**WHAT THE TASK ASKS:**
The line with "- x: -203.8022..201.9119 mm" marks the start; please set it down along with all later lines through the end of the material, exactly, leaving out pictures.

**DATASET EXCERPT:**
-*-

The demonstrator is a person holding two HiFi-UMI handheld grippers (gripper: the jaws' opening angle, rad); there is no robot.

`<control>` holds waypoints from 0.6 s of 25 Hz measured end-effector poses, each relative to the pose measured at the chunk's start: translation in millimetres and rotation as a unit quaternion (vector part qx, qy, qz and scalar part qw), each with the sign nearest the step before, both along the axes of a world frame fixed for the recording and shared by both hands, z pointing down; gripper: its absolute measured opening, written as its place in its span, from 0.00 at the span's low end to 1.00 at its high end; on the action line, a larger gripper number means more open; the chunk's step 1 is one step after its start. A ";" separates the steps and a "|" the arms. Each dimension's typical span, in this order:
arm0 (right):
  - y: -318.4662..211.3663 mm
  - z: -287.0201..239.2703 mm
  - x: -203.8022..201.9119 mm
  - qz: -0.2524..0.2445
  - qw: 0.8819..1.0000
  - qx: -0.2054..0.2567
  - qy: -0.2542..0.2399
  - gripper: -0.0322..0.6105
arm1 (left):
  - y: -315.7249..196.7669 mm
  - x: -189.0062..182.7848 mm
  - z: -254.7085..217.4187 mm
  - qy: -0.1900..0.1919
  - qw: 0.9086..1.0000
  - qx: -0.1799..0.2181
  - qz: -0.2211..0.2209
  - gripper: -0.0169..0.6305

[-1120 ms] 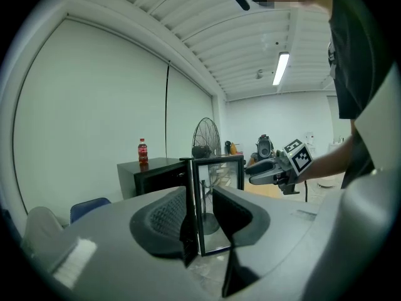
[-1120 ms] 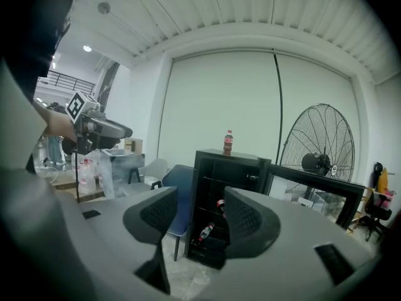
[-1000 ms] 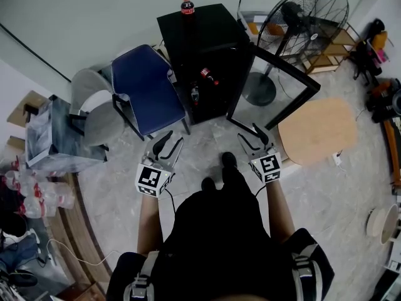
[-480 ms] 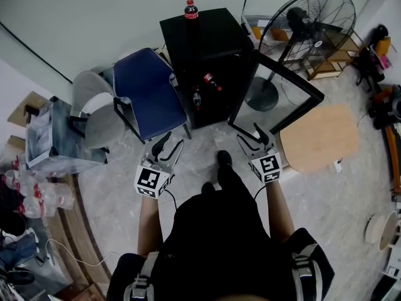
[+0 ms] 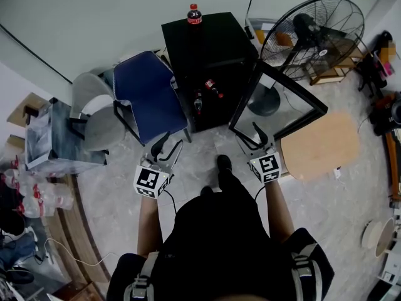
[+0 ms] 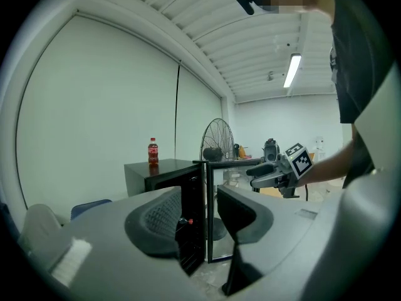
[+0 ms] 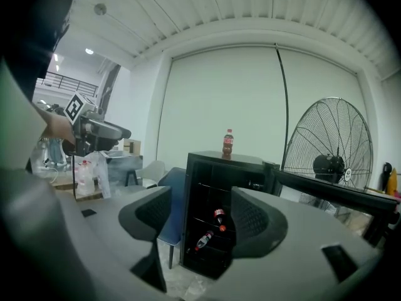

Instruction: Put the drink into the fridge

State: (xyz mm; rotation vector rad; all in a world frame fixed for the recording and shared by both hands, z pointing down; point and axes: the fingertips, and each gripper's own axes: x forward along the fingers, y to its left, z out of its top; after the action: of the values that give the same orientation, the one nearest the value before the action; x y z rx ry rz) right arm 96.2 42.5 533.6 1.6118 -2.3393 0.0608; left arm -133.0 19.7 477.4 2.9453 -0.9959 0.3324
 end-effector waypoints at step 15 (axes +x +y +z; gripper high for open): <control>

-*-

**RESPONSE AREA:**
  - x: -203.8022..201.9119 mm
  - qz: -0.2524..0.2445
  - qw: 0.8819..1.0000
  - qx: -0.2054..0.2567
  - qy: -0.2542..0.2399
  - gripper: -0.0322..0.6105
arm1 (left):
  - y: -315.7249..196.7669 mm
  - x: -189.0062..182.7848 mm
  - z: -254.7085..217.4187 mm
  - qy: -0.1900..0.1919
  - qw: 0.9086..1.0000
  - qx: -0.1799..0.2181
  - qz: -0.2211..0.2209
  - gripper: -0.0169..0.6305

[-1120 ms] 
[-1120 ms] 
[-1000 ms] 
[-480 ms] 
[+0 ms] 
[+0 ms] 
[+0 ms] 

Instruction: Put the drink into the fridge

State: (xyz mm; rotation vector rad; all in a world frame fixed for the recording and shared by both hands, z pointing down; point and axes: the fingertips, and each gripper's own axes: x forward along the fingers, y to its left, z out of its top; after the action: of the values that give the same orientation, the one nearest the value before the action; x y z rx ry rz) right arm 96.2 42.5 533.6 1.6118 -2.3393 0.0608; left arm -133.0 19.7 477.4 2.9453 -0.9959 0.3324
 end-effector waypoints at step 15 (axes +x +y +z; gripper high for open): <control>

No additional output will be generated.